The Baroque era and its pastiches have exhausted my emotional spectrum insofar that the hitherto benign propensity for discovery has catalysed an inertial modicum within the recesses of my conciousness into something insatiable. The years subsequent to 1751 are not within my understanding. What music comes from such time? For this reason alone I must tread very carefully for my musical interest may be damaged irreparably should any corrupt sonorities manifest themselves in ways that are displeasing to my senses. I therefore ask for your assistance in recommending me music from composers outside of this zeitgeist realm; from times beyond my time. I hear such sobriquets as Mozart.
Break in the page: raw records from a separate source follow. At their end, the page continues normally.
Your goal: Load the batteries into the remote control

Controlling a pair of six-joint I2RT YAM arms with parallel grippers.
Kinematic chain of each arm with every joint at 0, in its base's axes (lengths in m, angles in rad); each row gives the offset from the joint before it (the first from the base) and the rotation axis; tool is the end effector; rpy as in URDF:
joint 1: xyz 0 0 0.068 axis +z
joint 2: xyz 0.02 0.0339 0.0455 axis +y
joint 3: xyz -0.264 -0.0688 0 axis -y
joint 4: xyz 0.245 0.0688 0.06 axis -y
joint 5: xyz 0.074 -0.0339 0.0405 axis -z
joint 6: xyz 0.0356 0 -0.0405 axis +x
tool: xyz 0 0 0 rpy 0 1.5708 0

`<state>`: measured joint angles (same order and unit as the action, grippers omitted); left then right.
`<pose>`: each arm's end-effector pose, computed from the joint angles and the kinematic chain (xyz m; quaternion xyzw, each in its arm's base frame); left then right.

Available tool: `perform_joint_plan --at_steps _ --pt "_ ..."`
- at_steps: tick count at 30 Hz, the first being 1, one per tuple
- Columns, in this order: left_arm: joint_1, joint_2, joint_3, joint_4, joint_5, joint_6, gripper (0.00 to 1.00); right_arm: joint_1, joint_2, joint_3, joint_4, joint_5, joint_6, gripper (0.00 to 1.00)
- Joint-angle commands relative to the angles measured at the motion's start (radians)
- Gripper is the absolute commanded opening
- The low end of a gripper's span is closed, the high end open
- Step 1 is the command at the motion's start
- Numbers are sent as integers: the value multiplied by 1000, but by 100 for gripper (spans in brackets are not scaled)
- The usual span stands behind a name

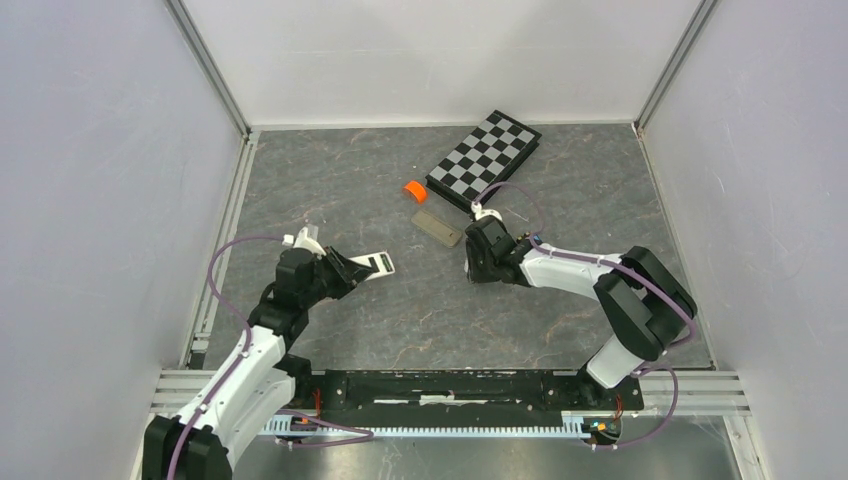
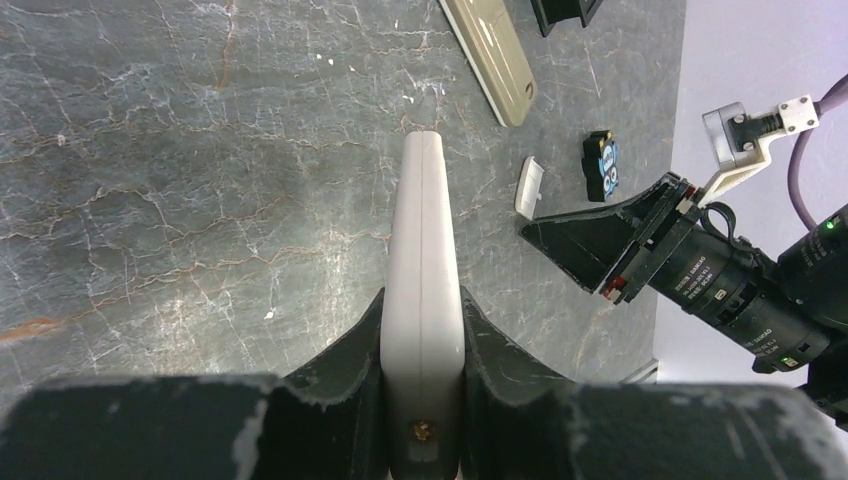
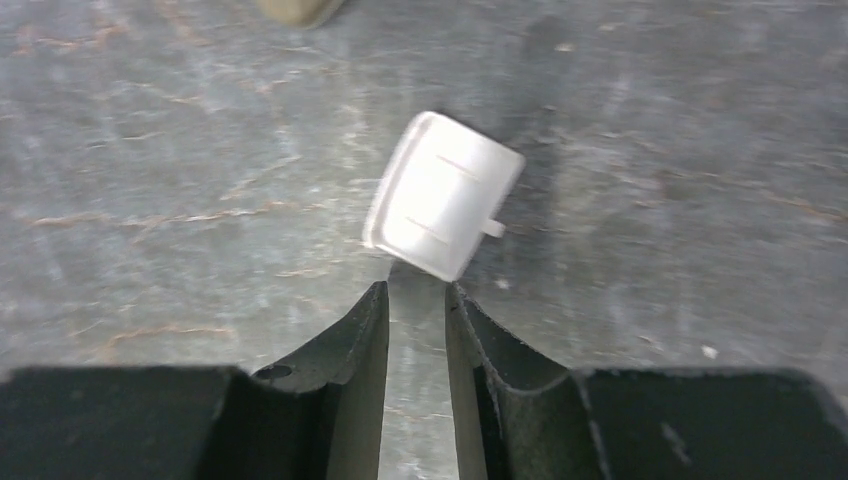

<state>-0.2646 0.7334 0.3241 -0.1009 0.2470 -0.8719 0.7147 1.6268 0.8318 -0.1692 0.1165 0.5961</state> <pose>0.1591 -0.0521 0.1948 -0.1965 0.8356 -0.3597 0.3659 0.2380 0.2010 0.1544 -0.0391 0.9521 0.1377 0.2702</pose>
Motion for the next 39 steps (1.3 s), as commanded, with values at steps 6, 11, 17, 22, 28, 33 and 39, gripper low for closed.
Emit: perform_joint_plan --at_steps 6,11,17,22,28,33,39 --pt "5 13 12 82 41 37 2 -2 -68 83 -192 150 -19 38" --pt "5 14 10 85 50 43 2 24 17 209 -239 181 6 47" --pt "5 22 16 86 70 55 2 38 121 301 -273 229 73 46" --pt "5 27 20 85 70 59 2 44 167 343 -316 269 104 43" --pt "5 37 21 86 72 63 2 50 206 369 -311 267 90 39" --pt "5 39 24 86 72 68 2 57 234 399 -327 283 71 38" --pt "5 39 20 87 74 69 2 68 260 413 -344 305 66 38"
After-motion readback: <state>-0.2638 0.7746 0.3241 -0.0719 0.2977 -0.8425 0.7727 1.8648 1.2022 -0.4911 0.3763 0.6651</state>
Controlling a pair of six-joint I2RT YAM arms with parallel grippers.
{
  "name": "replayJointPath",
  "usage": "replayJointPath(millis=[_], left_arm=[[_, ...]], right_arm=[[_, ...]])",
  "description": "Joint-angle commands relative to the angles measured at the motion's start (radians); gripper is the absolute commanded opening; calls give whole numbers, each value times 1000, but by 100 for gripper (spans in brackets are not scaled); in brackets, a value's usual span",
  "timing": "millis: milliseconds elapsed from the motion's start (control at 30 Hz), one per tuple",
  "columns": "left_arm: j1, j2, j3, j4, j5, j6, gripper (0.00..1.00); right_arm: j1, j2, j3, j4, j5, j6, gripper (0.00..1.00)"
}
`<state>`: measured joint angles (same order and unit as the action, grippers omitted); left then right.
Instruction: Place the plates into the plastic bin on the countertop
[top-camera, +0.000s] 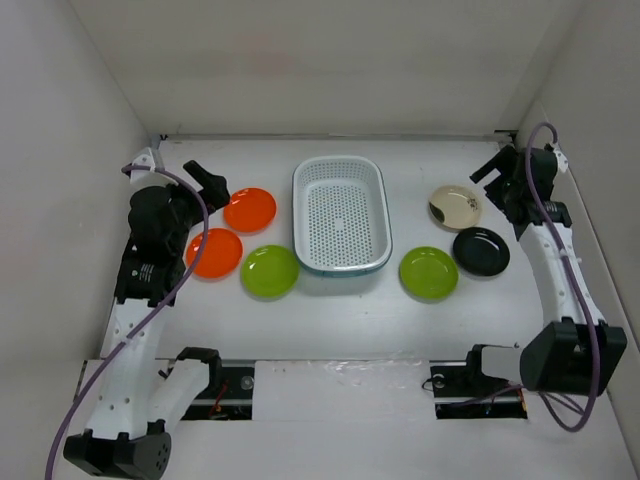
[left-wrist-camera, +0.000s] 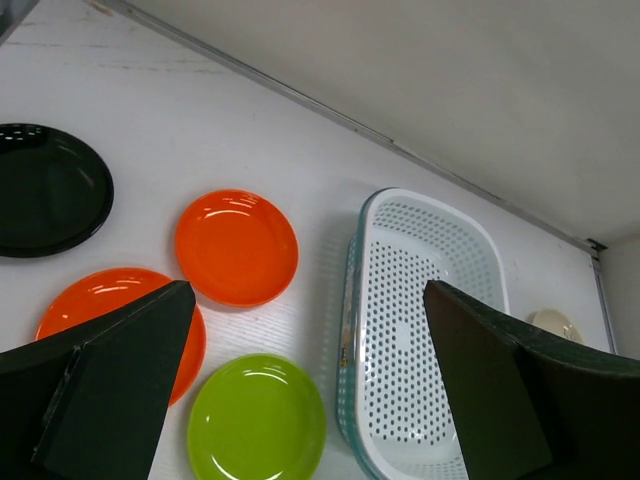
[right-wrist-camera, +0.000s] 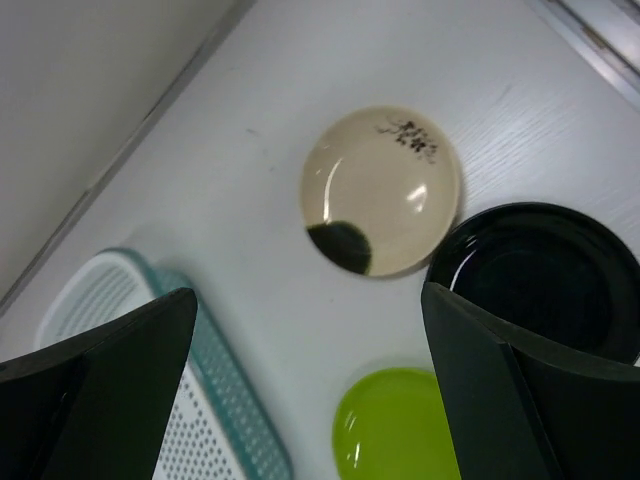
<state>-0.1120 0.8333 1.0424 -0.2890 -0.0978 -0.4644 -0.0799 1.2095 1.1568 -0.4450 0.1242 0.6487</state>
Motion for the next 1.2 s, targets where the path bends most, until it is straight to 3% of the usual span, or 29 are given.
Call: replayJointPath(millis=[0,167,333,700,1000,1167], left_arm=[[-3,24,-7,48,79,10,99],[-3,75,5,48,161,10,99],[-3,75,5,57,188,10,99],[-3,66,5,68,274,29,99],[-3,75,-4,79,306,29,99],[-3,75,-4,79,316,38,99]], right_arm=[[-72,88,55,97,43,37,100],[-138,248,100,182,-23,46,97],[-188,395,32,258,-101,92,94],[-210,556,30,376,-216,68,88],[-219,634,66,342,-147,58,85],[-219,656,87,316,-136,58,76]])
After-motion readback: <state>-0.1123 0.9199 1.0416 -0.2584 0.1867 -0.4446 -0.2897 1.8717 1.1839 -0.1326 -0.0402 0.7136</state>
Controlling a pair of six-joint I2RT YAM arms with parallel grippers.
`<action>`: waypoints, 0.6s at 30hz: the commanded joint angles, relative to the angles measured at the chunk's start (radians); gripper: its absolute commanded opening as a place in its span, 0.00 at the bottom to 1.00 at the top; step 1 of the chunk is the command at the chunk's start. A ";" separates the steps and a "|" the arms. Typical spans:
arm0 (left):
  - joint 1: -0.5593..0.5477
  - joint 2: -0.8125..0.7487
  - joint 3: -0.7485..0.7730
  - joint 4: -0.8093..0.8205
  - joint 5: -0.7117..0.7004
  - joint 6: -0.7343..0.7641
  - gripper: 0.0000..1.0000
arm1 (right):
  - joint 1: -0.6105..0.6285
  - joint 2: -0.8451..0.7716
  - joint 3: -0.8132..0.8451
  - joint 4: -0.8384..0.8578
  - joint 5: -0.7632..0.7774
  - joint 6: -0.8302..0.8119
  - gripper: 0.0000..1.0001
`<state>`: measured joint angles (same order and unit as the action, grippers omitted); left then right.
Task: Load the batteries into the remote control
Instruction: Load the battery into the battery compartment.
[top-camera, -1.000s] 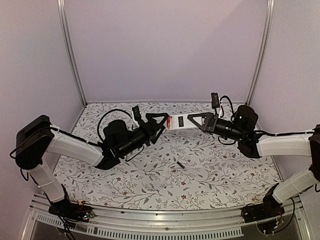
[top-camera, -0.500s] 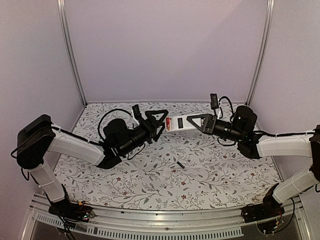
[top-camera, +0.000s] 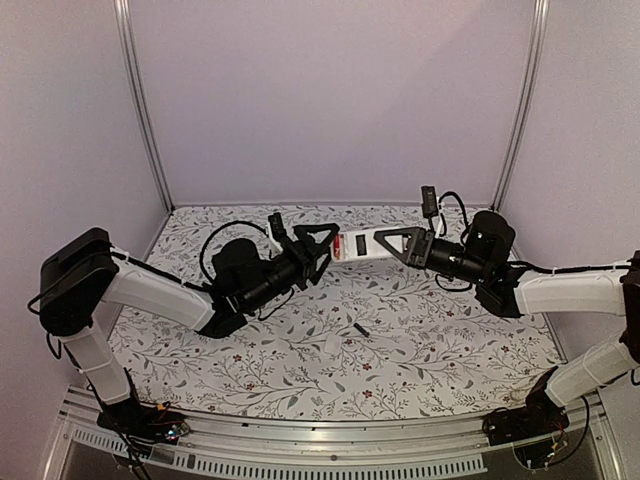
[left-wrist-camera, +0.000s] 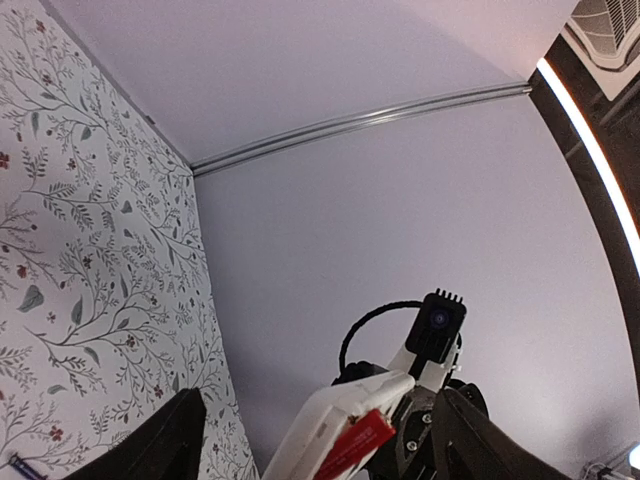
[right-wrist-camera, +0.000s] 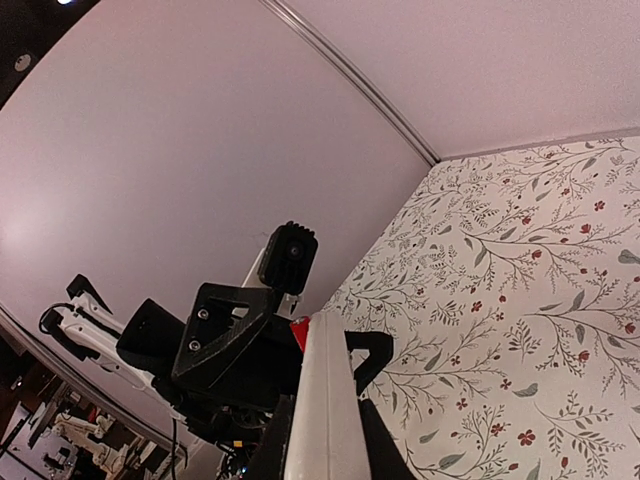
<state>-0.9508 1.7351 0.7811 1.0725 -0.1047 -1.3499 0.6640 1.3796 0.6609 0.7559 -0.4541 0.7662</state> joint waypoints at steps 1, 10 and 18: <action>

Beethoven. Wagner. List. These future men and their ostentatious offerings will provide change to my musicianship however anachronistic.

My toe is hovering above the water. I do not want to take a dive into hot or cold water of the Classical and Romantic seas without first tasting some of the delicacies it has to offer.


----------



## Ukko (Jun 4, 2010)

Um, what was that again?


----------



## ComposerOfAvantGarde (Dec 2, 2011)

Try some Mannheim school composers, you might like em.


----------



## tdc (Jan 17, 2011)

By all means check out the Classical era composers, then when you are ready the Romantic era composers, but contrary to what some believe those eras don't offer more musical diversity (or less "pastiche" effect) than the Baroque era. The 20th century and later periods in classical music offer the most spice, variety and diversity.

As far as the Classical era goes, I would say the piano concertos and operas of Mozart and the symphonies and string quartets of Haydn, are some of the most important areas to explore and will give you a good idea of what that era of music was like (at its best).


----------



## HaydnBearstheClock (Jul 6, 2013)

Definitely try out Joseph Haydn - listen to his Fifths quartet - Op. 76 No. 2 in D minor - you get a strong link with the baroque period, a classical structure and the more experimental nature of romantic works. But also don't forget about his brother, Michael Haydn, who also wrote excellent works like symphony no. 29 in D minor and the Requiem in C minor.


----------



## Guest (Oct 21, 2013)

> My toe is hovering above the water. I do not want to take a dive into hot or cold water of the Classical and Romantic seas without first tasting some of the delicacies it has to offer.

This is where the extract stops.